**WORK INSTRUCTIONS**. Please give again, word for word, the lines that lie between the start of the listing below and the line with "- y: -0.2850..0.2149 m", both included.

───── INPUT DATA

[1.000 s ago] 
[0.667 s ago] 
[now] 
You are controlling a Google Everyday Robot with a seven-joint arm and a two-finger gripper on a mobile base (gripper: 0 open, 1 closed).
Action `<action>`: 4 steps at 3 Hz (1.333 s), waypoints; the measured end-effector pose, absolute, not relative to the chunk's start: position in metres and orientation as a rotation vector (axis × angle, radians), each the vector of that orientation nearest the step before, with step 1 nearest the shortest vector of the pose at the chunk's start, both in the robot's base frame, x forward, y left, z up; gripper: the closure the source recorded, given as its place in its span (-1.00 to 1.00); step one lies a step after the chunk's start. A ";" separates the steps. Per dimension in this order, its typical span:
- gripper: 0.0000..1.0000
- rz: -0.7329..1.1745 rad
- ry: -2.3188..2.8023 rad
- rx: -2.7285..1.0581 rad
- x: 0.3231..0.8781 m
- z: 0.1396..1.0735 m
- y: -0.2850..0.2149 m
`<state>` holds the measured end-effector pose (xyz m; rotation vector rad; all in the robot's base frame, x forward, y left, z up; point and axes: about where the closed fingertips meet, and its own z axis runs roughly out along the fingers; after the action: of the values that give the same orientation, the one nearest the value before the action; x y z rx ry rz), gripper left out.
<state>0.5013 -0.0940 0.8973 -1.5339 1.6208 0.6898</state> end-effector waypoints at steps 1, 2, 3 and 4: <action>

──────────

**ANSWER TO THIS PROBLEM**.
[1.000 s ago] 
[0.667 s ago] 
[now] 
You are controlling a Google Everyday Robot with a seven-joint arm and a two-finger gripper on a mobile base (gripper: 0 open, 1 closed).
Action `<action>`: 4 steps at 3 Hz (1.333 s), waypoints; the measured end-effector pose, absolute, not relative to the chunk's start: position in metres and orientation as a rotation vector (axis × angle, radians), each the vector of that orientation nearest the step before, with step 1 nearest the shortest vector of the pose at the chunk's start, both in the robot's base frame, x forward, y left, z up; gripper: the closure the source recorded, given as its place in its span (-1.00 to 1.00); step one lies a step after the chunk's start. A ";" separates the steps. Per dimension in this order, its typical span:
- gripper: 0.0000..1.0000
- rz: -0.7329..1.1745 rad
- ry: -2.3188..2.8023 rad
- rx: -2.7285..1.0581 rad
- x: 0.3231..0.8781 m
- z: 0.1396..1.0735 m
- y: -0.2850..0.2149 m

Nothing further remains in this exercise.